**WHAT YOU HAVE TO DO:** In total, how many lines of the data contain the word "base"? Only that number is wanted.

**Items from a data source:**
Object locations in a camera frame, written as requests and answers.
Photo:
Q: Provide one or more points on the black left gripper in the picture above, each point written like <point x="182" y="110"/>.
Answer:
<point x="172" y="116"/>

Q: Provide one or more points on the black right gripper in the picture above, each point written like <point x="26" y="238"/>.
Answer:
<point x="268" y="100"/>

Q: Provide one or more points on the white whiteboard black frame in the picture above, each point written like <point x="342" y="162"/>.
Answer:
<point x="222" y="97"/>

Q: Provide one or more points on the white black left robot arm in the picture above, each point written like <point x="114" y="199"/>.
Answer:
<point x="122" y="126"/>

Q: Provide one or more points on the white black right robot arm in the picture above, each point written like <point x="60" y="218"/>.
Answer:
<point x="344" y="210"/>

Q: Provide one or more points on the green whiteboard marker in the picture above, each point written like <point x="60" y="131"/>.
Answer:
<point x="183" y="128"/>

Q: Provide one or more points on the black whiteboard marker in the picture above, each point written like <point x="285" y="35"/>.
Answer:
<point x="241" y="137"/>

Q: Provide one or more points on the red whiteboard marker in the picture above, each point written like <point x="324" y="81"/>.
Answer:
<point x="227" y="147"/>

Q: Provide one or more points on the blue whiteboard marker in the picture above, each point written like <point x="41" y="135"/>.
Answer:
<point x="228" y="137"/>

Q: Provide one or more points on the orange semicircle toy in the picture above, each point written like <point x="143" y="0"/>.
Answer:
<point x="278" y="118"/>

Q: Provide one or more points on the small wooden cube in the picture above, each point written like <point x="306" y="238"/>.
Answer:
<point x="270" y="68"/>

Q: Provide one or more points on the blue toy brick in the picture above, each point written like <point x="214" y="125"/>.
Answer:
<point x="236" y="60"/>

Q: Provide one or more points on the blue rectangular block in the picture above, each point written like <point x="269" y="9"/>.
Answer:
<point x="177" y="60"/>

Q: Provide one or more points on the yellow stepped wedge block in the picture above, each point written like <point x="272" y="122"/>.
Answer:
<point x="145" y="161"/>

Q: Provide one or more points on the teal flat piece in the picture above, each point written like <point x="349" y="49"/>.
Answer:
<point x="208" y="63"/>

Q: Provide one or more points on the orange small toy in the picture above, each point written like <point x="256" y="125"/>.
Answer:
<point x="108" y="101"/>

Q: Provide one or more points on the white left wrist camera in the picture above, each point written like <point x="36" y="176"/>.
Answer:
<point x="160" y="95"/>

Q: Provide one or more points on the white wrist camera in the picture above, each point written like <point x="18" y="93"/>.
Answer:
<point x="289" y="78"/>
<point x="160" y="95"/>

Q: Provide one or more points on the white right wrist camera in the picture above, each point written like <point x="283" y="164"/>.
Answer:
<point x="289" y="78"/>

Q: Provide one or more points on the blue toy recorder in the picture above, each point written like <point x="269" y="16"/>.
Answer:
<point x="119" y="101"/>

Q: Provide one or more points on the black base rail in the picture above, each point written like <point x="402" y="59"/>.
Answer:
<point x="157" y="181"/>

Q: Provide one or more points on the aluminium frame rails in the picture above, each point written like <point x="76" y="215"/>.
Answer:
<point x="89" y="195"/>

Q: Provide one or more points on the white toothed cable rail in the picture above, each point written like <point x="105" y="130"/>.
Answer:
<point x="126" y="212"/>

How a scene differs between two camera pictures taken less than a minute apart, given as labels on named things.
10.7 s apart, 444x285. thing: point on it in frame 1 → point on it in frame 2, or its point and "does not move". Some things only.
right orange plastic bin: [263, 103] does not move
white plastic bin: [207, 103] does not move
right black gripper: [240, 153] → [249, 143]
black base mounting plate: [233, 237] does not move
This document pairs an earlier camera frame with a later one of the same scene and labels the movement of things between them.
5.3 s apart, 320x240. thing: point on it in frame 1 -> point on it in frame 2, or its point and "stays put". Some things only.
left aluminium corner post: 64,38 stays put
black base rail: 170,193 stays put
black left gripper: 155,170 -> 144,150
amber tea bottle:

**THE ANSWER:** 3